Introduction
Auto-refractometers have an essential place in ophthalmology consultation to detect refractive errors. Various devices, such as conventional table-mounted auto-refractometers or portable devices, are commonly used. Although table-top auto-refractometers quickly measure refractive errors and provide valid results, they are bulky, cannot be mobilized, and are unsuitable for bedridden patients or patients with reduced mobility, nor young children [1, 2]. On the other hand, portable auto-refractometers are small, practical, and suitable for newborns, infants, bedridden patients, or those with reduced mobility, limiting their ability to sit on the examination chair.

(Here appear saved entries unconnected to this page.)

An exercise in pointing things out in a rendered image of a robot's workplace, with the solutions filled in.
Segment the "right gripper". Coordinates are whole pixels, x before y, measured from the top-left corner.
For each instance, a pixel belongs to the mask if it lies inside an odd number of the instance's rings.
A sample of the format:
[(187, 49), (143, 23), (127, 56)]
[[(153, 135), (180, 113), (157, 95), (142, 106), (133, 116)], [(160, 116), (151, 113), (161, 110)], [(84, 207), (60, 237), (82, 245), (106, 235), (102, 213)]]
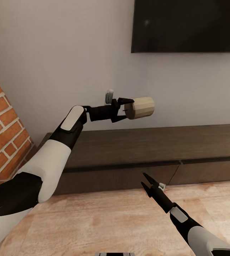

In this study, we compared the measurements obtained using a table-mounted auto-refractometer (Topcon RM-800; Topcon Medical Systems, Inc. Japan) and a portable auto-refractometer (Nidek HandyRef-K; Nidek Co., Ltd. Japan). The main objective of the study is to verify if the two devices give comparable results and could, therefore, be used interchangeably. The secondary objectives are to determine the variations in the measurements of the astigmatism axis after tilting the head upwards with the portable auto-refractometer (patient sitting position, operator standing) and to specify the variability of inter-operator measurements with the portable measuring device.
Material and methods
Study design
This is a prospective study involving 100 eyes of 100 patients who consulted for corrective lens prescriptions. The study was conducted in July 2022 at the 5th Military Medical-Surgical Center of Errachidia.
Patients
The inclusion criteria were as follows: all patients aged over 3 years who consulted for decreased visual acuity or for a prescription or change of glasses.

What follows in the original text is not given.